MergePipe: A Budget-Aware Parameter Management System for Scalable LLM Merging

Large language model (LLM) merging has become a key technique in modern LLM development pipelines, enabling the integration of multiple task- or domain-specific expert models without retraining. However, as the number of experts grows, existing merging implementations treat model parameters as unstructured files and execute merges in a stateless, one-shot manner, leading to excessive disk I/O, redundant parameter scans, and poor scalability. In this paper, we present \textbf{MergePipe}, a parameter management system for scalable LLM merging. MergePipe is the first system that treats LLM merging as a data management and execution problem, and introduces a catalog-driven abstraction over model parameters, merge plans, and execution lineage. At its core, MergePipe employs a cost-aware planner that explicitly models expert parameter I/O and enforces user-specified I/O budgets, followed by a streaming execution engine that materializes merged models under transactional guarantees. Our key insight is that while base model reads and output writes are unavoidable, expert parameter reads dominate merge cost and constitute the primary optimization target. By making expert access budget-aware throughout planning and execution, MergePipe mitigates the $O(K)$ I/O growth of naive pipelines and achieves predictable scaling behavior. Experiments show that MergePipe reduces total I/O by up to an order of magnitude and delivers up to $11\times$ end-to-end speedups (up to 90\% wall-time reduction) over state-of-the-art LLM merging pipelines.

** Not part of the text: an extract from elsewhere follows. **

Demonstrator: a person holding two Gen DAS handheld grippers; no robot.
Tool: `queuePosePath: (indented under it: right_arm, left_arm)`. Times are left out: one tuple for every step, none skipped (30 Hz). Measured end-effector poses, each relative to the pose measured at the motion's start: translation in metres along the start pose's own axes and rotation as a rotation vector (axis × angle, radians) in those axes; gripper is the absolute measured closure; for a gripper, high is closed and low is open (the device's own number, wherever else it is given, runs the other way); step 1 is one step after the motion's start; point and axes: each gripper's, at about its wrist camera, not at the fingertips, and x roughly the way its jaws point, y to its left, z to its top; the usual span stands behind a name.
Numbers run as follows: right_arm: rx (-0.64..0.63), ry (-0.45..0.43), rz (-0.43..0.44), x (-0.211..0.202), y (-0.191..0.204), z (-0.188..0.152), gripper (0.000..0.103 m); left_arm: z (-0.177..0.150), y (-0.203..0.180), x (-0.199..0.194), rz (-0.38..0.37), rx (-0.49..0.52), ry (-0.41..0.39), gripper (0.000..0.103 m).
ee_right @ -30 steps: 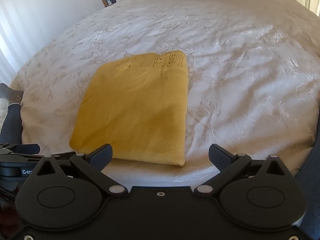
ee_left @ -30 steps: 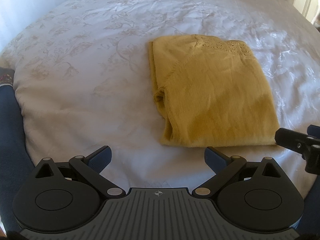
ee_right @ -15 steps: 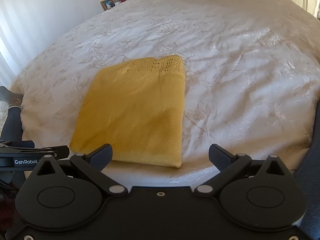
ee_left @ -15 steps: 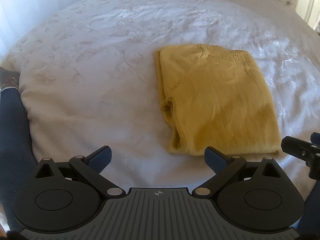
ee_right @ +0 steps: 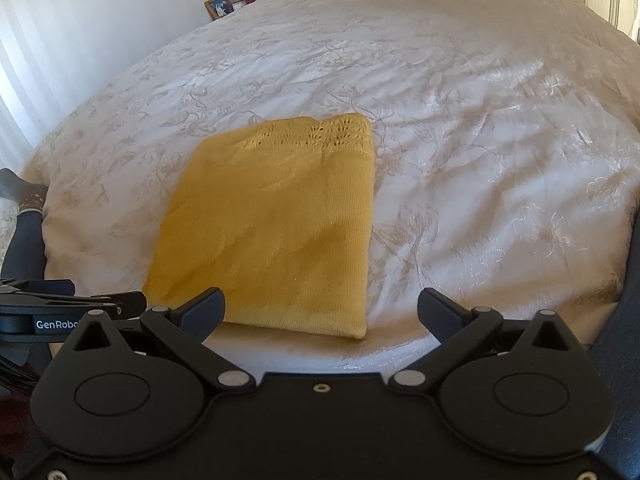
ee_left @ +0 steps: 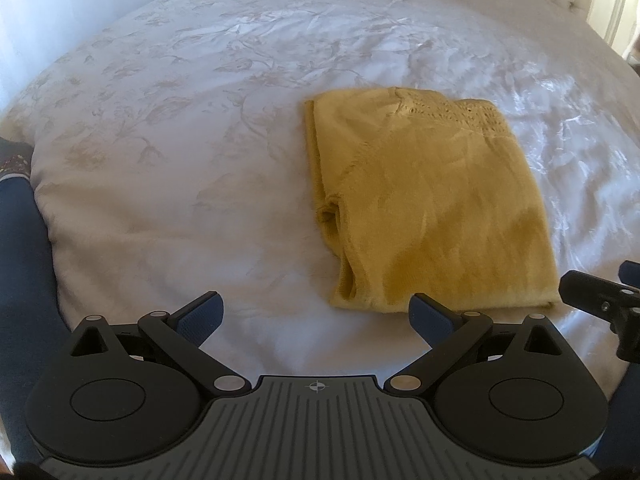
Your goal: Fold small clothes
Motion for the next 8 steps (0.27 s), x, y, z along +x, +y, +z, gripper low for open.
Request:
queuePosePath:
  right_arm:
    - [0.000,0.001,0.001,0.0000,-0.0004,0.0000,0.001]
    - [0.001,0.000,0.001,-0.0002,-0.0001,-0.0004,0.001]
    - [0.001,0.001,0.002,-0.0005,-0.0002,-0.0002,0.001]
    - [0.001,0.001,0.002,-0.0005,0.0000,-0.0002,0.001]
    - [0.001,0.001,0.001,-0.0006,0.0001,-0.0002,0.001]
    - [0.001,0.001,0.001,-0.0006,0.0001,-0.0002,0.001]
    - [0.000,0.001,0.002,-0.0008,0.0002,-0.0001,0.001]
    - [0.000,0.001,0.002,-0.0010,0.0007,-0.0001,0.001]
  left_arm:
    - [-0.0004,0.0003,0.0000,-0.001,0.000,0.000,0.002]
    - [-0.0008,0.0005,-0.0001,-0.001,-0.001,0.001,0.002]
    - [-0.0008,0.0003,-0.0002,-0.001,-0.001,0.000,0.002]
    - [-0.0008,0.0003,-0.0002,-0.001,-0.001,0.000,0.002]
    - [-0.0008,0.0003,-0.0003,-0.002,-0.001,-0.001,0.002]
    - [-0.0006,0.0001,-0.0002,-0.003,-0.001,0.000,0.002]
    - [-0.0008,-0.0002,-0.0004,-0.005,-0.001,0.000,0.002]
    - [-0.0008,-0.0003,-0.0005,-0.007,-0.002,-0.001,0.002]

翻译：大语言模型（LLM）融合已成为现代LLM开发流程中的关键技术，它能够在无需重新训练的情况下，集成多个面向特定任务或领域的专家模型。然而，随着专家模型数量的增加，现有的融合实现将模型参数视为非结构化文件，并以无状态、一次性方式执行融合，这导致了过度的磁盘I/O、冗余的参数扫描以及较差的可扩展性。本文提出\textbf{MergePipe}，一个用于可扩展LLM融合的参数管理系统。MergePipe是首个将LLM融合视为数据管理与执行问题的系统，并为模型参数、融合计划及执行谱系引入了目录驱动的抽象层。其核心在于，MergePipe采用了一个成本感知的规划器，该规划器显式地建模专家参数的I/O并强制执行用户指定的I/O预算，其后接一个流式执行引擎，在事务性保证下物化融合后的模型。我们的核心见解是：虽然基础模型的读取和输出写入不可避免，但专家参数的读取主导了融合成本，并构成了主要的优化目标。通过在规划与执行的整个过程中实现专家访问的预算感知，MergePipe缓解了朴素流程中$O(K)$的I/O增长，并实现了可预测的扩展行为。实验表明，与最先进的LLM融合流程相比，MergePipe将总I/O降低了高达一个数量级，并实现了高达$11\times$的端到端加速（高达90%的墙上时间缩减）。